• **Try it**
Output nothing but the lines from the first line of the entries to the line with "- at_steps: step", inclusive, exactly as they read.

• **Records to use**

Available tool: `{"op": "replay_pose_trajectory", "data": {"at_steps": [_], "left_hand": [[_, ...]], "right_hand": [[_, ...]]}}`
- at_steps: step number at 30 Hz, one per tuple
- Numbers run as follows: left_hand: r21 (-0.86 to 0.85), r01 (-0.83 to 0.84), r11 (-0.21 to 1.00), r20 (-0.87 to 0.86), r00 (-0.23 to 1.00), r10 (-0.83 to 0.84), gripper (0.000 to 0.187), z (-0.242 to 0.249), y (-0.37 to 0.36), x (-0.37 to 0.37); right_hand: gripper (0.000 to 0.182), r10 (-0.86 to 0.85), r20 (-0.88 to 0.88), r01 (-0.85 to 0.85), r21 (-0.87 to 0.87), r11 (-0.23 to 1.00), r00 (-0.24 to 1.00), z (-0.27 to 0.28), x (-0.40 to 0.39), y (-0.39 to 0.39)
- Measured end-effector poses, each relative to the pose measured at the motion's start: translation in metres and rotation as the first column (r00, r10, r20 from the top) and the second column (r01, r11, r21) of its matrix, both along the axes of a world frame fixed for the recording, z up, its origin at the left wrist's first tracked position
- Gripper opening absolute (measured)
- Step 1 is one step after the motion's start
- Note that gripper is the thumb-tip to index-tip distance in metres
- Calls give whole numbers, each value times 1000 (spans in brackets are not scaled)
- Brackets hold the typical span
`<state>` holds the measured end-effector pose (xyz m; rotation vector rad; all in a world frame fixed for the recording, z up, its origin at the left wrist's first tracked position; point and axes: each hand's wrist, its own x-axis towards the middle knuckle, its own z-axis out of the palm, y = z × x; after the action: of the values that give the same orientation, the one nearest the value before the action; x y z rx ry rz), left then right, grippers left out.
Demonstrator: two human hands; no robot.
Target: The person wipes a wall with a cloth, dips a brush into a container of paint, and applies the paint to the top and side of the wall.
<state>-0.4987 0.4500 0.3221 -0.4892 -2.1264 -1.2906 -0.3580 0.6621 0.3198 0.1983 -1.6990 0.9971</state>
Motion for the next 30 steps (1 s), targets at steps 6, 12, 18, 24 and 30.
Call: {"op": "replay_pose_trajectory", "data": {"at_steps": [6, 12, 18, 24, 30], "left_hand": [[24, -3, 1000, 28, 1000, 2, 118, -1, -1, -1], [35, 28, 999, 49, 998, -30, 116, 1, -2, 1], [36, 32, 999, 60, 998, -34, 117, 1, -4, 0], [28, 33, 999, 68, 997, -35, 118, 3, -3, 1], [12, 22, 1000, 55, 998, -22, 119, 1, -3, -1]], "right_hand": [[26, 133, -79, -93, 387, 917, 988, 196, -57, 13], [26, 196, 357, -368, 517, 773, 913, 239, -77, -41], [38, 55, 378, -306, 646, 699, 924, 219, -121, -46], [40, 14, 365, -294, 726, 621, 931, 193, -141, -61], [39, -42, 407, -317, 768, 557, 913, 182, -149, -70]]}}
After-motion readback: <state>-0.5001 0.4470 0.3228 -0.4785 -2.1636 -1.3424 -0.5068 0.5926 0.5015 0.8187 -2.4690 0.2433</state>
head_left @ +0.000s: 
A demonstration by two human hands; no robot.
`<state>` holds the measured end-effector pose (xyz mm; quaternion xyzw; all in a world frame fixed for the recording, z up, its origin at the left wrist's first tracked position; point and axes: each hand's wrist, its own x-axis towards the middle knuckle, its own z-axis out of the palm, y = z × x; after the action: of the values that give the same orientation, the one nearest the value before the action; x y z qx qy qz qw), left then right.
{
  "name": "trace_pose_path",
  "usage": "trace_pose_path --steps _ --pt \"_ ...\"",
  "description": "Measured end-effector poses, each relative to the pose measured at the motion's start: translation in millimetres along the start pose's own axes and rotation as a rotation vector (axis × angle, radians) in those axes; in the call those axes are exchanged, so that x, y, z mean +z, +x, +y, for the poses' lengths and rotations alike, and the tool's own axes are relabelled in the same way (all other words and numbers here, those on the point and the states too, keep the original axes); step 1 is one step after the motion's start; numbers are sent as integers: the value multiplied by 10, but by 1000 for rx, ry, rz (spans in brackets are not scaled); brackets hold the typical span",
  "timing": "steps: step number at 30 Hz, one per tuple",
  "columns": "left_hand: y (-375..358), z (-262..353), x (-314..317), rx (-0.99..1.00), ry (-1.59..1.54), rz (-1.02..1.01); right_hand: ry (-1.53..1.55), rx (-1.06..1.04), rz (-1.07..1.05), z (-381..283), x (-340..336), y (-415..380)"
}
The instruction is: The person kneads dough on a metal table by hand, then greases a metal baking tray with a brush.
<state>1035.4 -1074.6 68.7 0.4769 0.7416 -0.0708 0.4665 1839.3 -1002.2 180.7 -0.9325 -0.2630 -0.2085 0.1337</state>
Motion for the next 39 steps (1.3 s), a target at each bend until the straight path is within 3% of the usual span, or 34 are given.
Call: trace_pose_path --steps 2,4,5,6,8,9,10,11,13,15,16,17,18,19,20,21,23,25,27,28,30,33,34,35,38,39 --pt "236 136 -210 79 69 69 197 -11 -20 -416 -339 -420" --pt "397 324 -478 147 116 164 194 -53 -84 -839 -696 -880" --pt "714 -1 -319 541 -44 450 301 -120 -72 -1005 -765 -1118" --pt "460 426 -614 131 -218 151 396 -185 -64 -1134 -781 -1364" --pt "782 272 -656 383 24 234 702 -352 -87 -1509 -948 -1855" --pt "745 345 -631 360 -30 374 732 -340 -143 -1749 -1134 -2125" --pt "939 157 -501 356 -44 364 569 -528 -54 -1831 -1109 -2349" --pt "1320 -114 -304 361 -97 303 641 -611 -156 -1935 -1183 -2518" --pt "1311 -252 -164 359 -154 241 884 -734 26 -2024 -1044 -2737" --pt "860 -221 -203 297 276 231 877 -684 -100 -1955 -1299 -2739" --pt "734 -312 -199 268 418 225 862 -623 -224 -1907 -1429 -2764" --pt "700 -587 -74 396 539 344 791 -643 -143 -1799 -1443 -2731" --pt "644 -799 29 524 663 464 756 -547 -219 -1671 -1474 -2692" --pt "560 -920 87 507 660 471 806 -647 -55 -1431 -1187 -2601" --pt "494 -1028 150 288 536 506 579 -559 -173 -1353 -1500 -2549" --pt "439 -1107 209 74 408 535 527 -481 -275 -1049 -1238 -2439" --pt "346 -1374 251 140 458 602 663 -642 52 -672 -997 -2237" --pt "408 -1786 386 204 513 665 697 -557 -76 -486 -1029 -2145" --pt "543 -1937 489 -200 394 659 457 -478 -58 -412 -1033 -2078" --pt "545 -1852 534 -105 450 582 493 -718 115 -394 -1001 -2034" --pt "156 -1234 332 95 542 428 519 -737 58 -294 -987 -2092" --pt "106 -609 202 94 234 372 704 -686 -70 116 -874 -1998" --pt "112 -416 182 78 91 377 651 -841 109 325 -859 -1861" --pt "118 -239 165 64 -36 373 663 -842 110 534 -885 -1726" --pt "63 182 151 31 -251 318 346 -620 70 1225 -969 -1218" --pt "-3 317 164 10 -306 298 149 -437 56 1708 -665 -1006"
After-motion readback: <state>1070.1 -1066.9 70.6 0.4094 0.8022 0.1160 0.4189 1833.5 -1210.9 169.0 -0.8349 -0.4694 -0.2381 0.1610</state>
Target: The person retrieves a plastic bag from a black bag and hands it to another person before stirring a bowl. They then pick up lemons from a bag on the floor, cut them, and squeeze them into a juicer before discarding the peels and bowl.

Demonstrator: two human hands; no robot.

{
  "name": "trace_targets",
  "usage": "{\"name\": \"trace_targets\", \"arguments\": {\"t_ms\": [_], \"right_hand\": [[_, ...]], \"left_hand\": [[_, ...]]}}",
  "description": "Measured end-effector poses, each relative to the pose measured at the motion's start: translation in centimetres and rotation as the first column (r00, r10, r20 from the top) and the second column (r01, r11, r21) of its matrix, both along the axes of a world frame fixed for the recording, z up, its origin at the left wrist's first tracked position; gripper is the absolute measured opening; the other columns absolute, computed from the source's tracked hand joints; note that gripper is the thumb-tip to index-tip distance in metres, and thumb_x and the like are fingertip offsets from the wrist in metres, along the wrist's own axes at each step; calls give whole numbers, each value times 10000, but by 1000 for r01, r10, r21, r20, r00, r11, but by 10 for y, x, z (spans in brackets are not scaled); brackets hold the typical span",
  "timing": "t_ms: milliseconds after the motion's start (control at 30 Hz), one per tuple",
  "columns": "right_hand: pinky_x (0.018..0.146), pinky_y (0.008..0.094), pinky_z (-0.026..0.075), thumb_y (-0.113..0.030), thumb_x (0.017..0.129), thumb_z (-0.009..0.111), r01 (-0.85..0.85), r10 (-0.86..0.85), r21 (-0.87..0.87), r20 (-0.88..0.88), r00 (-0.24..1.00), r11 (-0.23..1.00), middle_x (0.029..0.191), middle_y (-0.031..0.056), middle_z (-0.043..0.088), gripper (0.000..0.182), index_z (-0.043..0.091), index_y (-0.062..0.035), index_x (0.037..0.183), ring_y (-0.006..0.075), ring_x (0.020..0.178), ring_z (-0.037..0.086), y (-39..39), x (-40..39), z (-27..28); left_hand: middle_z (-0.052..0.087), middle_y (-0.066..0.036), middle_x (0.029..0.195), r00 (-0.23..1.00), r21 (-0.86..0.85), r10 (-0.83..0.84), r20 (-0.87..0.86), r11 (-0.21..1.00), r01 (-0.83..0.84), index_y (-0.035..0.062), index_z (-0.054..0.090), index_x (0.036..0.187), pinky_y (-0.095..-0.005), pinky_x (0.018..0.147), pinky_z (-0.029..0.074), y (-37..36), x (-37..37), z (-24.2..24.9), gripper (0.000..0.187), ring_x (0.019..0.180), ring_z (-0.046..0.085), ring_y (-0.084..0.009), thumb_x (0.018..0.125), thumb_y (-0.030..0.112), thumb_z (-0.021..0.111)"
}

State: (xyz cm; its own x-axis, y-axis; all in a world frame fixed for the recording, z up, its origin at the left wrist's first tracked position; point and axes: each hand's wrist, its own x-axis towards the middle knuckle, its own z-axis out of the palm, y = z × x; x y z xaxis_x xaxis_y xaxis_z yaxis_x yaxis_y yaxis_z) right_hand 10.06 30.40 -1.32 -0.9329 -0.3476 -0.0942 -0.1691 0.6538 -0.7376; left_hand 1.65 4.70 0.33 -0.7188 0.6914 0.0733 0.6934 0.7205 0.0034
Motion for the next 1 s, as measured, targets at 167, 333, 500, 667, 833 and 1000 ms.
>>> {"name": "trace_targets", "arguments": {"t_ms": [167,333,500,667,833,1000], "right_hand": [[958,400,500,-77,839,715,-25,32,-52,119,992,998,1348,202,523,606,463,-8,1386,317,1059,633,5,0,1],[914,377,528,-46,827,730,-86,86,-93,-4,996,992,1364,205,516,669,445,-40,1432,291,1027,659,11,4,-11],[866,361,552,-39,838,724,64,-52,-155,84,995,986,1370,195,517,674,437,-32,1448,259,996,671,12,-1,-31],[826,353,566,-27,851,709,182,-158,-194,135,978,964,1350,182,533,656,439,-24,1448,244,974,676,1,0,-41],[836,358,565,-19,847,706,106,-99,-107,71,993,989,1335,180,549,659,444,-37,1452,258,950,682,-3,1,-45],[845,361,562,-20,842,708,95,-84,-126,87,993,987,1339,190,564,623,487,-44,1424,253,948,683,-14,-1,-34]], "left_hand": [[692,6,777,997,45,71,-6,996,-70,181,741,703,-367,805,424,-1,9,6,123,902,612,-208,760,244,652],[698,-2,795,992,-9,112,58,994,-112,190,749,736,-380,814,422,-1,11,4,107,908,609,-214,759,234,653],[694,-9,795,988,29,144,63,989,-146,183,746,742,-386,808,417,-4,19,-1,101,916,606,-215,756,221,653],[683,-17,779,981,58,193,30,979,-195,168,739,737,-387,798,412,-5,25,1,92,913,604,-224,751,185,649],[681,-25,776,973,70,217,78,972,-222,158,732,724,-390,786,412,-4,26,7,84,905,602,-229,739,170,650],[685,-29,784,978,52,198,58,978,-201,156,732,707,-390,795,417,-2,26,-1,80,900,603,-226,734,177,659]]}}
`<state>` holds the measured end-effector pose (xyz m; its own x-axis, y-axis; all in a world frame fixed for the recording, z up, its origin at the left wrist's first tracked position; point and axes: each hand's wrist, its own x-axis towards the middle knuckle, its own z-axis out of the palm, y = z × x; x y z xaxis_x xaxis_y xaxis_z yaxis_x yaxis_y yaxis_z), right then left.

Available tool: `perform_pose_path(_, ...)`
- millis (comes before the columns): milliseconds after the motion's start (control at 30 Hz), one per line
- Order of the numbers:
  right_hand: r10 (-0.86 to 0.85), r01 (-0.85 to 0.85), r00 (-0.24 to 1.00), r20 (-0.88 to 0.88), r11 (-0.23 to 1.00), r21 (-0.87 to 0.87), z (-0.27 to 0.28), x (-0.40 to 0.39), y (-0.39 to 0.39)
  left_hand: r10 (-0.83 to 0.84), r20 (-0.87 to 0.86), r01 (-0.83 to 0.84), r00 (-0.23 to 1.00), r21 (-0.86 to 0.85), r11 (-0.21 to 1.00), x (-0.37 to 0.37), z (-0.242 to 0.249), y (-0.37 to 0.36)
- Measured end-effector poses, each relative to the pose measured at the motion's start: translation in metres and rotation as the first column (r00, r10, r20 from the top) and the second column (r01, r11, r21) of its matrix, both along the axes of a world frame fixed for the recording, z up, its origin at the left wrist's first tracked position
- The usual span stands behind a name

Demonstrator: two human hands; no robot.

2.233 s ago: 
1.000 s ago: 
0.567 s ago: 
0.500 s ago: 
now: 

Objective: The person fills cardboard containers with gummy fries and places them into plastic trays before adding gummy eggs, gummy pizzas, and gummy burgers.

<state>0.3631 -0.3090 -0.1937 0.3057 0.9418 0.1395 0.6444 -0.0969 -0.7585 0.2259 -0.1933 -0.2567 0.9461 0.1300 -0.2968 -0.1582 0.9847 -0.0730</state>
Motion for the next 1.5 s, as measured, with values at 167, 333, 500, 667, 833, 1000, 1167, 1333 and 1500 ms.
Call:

• **Answer section**
Available tool: `{"op": "replay_pose_trajectory", "data": {"at_steps": [_], "left_hand": [[_, ...]], "right_hand": [[_, ...]]}}`
- at_steps: step number at 30 Hz, one per tuple

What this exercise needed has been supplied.